I just finished reading Nassim Taleb's second great book, and I highly recommend it.
His point -- oversimplified -- is that we do not understand the frequency of rare, high-impact events (black swans) because they do not fit into our perception. (We usually tell stories to explain things ex-post and we often extrapolate from the past.) That may not be a problem EXCEPT that financial "wizards" have made the fatal mistake of "normalizing" the distribution of events to look like a Bell Curve (or Gaussian distribution). What this means in practice is that they boldly predict that "so-and-so is likely to happen once in 100 years," and are then proven wrong over and over. (Reminds me of the hundred year flood fallacy...)

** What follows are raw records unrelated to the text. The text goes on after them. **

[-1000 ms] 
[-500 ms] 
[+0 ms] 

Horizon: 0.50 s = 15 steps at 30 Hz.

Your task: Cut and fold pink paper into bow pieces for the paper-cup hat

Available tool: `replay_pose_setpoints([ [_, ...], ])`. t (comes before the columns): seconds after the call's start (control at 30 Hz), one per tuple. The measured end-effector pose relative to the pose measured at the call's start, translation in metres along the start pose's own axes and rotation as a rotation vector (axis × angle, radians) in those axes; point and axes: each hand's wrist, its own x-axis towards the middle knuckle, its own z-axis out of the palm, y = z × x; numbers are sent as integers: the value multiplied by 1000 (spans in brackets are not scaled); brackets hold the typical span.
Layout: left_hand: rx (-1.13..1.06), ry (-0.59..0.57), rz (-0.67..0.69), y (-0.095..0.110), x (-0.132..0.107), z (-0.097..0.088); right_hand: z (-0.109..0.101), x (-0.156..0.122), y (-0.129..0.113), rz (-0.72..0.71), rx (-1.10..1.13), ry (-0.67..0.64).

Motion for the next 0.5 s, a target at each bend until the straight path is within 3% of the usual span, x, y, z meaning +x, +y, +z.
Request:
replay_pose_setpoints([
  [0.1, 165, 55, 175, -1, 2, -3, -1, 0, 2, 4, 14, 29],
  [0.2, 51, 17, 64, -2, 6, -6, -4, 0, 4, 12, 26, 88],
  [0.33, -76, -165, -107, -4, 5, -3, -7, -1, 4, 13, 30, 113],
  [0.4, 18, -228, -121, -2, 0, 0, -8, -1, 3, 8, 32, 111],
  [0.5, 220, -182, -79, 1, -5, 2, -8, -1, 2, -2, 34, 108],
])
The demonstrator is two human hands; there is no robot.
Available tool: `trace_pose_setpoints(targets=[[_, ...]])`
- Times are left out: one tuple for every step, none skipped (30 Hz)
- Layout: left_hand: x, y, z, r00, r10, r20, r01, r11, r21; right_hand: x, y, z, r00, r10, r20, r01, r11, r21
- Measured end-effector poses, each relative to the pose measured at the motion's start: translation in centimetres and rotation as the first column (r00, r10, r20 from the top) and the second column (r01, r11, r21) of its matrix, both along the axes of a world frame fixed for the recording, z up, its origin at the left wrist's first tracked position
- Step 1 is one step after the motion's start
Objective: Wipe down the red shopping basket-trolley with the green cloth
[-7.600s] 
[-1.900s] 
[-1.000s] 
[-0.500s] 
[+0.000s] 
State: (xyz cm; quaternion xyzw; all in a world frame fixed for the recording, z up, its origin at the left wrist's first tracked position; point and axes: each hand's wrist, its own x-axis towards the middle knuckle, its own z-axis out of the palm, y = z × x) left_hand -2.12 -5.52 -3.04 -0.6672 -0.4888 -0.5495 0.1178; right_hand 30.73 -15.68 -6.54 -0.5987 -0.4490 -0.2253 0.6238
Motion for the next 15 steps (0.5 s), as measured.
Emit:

He also takes some time to tear apart economic models, assumptions of perfect rationality, use of the expected utility function, etc. I agree whole-heartedly with this critique and the implication that academic economists are not only useless but dangerous advisers on real-world problems. He holds up Hayek's ideas on the "knowledge problem" (our inability to know everything in one place at one time means that we cannot make "right" decisions from a central point. The alternative -- disaggregated decision-making via markets and prices -- is much more efficient and less likely to produce catastrophic failures like those we've seen in the financial markets.)
Finally, Taleb predicted (accurately) the self-destruction of the financial markets that has been driven by unrealistic beliefs on the occurrence of "rare but dangerous" events...
Bottom Line: If you only read five books on markets and economics, make this one of them (I'll put up a reading list if I get this teaching thing cleared up...). FIVE STARS.